WHAT IS NEEDED: From the listing below, copy only the lines running from the line that contains "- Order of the" to the line that contains "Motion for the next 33", both included.

DATA:
·····

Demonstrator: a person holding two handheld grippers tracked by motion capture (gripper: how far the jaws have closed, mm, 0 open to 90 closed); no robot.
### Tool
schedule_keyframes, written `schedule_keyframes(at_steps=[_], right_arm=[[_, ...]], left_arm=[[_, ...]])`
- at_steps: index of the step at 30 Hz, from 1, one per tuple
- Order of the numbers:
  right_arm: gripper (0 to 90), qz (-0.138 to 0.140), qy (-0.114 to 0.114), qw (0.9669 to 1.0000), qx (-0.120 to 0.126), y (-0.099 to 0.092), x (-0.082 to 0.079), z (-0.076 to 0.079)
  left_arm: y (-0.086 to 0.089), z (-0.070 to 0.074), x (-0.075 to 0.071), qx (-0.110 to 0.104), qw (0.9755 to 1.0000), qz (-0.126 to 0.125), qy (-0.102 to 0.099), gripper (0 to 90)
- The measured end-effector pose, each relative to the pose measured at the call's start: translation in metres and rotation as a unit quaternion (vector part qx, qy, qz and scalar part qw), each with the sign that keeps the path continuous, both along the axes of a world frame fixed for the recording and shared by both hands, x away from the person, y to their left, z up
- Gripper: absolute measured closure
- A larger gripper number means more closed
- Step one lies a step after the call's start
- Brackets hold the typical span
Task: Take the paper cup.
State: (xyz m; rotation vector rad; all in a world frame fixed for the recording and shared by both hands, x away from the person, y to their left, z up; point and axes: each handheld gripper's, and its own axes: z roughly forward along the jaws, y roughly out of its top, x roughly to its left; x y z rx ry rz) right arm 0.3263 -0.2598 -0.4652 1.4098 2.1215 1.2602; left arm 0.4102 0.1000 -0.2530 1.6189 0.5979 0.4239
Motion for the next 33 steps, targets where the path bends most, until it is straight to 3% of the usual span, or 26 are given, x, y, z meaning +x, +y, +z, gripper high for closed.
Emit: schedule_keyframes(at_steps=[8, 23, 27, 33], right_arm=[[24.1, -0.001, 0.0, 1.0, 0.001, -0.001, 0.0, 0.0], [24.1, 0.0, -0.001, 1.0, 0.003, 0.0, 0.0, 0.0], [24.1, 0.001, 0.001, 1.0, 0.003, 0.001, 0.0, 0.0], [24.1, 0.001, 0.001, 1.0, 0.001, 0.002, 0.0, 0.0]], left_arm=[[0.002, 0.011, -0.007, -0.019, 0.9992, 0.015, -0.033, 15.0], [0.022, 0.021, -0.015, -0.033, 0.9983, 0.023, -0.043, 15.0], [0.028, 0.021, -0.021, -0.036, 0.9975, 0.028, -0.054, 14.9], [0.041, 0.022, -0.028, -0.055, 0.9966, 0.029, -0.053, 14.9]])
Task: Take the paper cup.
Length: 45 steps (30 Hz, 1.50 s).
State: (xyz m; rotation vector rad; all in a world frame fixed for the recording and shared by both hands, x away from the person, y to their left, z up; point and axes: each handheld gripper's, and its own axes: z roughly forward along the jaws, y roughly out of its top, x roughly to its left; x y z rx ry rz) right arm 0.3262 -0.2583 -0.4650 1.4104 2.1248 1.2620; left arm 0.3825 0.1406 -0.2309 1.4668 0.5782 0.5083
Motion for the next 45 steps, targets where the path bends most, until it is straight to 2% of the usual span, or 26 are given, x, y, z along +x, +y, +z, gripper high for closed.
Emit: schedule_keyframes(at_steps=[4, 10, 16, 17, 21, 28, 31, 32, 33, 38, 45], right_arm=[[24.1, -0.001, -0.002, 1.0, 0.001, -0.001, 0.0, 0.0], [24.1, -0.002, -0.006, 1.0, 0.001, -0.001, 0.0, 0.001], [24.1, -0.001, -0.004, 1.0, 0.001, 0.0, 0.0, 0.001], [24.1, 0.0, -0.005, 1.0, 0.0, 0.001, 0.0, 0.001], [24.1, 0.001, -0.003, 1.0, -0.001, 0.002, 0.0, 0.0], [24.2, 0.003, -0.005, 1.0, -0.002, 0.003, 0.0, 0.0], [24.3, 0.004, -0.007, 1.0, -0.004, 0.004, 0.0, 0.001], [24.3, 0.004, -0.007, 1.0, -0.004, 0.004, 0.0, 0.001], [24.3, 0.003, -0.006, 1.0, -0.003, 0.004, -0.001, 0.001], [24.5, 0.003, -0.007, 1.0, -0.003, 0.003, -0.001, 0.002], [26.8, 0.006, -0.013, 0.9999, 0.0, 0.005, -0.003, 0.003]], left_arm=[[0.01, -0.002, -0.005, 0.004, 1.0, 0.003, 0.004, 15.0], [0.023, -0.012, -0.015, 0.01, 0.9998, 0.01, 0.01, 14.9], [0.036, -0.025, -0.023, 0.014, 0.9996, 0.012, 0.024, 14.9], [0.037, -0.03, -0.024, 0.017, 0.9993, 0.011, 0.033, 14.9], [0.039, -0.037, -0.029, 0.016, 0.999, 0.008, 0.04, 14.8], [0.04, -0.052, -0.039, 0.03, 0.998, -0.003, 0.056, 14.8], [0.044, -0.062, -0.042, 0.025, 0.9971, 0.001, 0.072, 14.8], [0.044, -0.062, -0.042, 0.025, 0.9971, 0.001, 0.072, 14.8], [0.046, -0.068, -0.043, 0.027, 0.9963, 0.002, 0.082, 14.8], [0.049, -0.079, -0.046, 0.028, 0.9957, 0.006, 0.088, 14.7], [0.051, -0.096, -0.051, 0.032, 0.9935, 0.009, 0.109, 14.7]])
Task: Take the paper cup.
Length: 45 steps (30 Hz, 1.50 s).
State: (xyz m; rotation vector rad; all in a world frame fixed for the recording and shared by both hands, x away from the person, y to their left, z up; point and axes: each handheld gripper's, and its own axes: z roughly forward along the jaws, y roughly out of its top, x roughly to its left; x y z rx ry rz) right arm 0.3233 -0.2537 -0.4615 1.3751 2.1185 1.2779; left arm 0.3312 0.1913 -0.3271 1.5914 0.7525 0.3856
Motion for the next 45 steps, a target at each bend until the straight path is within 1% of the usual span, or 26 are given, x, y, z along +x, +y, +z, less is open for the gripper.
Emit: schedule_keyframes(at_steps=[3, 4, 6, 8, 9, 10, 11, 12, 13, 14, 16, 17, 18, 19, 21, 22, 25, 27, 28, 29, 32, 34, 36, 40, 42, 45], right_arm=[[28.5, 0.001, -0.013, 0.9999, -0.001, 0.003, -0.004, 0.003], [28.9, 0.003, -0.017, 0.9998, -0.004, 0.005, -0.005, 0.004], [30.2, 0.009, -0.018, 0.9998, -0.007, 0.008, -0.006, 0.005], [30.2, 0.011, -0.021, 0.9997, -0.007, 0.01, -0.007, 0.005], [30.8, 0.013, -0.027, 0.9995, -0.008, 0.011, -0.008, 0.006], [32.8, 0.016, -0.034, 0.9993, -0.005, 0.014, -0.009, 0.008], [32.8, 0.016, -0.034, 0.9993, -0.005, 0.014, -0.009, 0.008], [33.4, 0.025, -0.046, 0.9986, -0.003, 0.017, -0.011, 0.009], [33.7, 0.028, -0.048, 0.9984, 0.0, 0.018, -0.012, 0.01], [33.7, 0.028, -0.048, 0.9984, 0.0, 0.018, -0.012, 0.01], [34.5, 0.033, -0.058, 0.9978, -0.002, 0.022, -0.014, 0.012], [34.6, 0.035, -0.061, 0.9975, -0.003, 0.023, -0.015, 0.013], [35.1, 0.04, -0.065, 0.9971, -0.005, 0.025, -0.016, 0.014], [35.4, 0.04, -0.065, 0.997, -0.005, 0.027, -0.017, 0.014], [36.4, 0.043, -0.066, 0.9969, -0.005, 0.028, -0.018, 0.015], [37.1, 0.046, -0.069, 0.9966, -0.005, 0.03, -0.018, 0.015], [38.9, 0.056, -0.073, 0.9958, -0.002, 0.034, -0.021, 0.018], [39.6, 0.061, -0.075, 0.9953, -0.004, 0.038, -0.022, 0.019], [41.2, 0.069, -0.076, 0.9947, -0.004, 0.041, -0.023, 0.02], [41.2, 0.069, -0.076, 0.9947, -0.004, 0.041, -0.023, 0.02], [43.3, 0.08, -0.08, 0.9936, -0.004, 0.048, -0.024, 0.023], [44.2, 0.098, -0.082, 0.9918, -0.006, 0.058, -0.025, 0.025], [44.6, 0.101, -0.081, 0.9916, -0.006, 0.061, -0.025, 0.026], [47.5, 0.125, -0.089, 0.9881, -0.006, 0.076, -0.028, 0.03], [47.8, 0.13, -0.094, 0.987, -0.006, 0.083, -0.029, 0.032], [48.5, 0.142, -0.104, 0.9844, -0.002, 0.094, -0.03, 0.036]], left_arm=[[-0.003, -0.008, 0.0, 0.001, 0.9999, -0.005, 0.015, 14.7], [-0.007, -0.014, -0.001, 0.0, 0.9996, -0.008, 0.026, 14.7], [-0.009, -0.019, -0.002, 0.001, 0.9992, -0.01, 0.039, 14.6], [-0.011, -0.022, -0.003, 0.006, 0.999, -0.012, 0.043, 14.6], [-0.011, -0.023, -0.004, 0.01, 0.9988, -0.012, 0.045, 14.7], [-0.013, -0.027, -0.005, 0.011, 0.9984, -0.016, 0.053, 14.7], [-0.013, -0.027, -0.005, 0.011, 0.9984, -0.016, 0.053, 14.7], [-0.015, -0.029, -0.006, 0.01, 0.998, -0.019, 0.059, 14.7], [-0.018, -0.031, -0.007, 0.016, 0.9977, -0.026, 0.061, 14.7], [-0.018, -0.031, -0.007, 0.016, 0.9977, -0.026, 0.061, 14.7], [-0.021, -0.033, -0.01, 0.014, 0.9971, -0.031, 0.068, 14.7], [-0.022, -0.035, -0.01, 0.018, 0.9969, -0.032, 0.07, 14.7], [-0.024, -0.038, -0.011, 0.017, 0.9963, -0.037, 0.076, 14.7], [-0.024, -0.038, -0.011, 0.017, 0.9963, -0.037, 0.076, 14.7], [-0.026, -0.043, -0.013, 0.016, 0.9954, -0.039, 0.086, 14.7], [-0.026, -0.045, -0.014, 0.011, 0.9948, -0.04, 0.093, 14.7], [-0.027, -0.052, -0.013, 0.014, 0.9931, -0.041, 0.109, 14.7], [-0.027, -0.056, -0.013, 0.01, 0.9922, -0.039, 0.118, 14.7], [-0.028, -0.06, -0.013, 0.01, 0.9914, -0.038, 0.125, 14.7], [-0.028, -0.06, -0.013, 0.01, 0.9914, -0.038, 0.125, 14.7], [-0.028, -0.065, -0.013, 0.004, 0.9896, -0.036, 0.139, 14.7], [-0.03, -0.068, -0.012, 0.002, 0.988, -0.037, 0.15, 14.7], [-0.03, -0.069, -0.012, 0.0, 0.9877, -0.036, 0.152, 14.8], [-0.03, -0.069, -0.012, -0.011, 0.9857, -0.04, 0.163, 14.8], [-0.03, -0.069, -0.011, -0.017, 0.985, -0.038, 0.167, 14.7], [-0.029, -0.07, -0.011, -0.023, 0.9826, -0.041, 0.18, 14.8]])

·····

ANSWER BOX:
- Order of the numbers:
  right_arm: gripper (0 to 90), qz (-0.138 to 0.140), qy (-0.114 to 0.114), qw (0.9669 to 1.0000), qx (-0.120 to 0.126), y (-0.099 to 0.092), x (-0.082 to 0.079), z (-0.076 to 0.079)
  left_arm: y (-0.086 to 0.089), z (-0.070 to 0.074), x (-0.075 to 0.071), qx (-0.110 to 0.104), qw (0.9755 to 1.0000), qz (-0.126 to 0.125), qy (-0.102 to 0.099), gripper (0 to 90)
- The measured end-effector pose, each relative to the pose measured at the call's start: translation in metres and rotation as a unit quaternion (vector part qx, qy, qz and scalar part qw), each with the sign that keeps the path continuous, both along the axes of a world frame fixed for the recording and shared by both hands, x away from the person, y to their left, z up
- Gripper: absolute measured closure
- A larger gripper number means more closed
- Step one lies a step after the call's start
- Brackets hold the typical span
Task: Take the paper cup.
State: (xyz m; rotation vector rad; all in a world frame fixed for the recording and shared by both hands, x away from the person, y to their left, z up; point and axes: each handheld gripper's, and its own axes: z roughly forward along the jaws, y roughly out of its top, x roughly to its left; x y z rx ry rz) right arm 0.3263 -0.2598 -0.4652 1.4098 2.1215 1.2602; left arm 0.4102 0.1000 -0.2530 1.6189 0.5979 0.4239
Motion for the next 33 steps, targets where the path bends most, until it is straight to 3% of the usual span, or 26 are given, x, y, z meaning +x, +y, +z, gripper high for closed.

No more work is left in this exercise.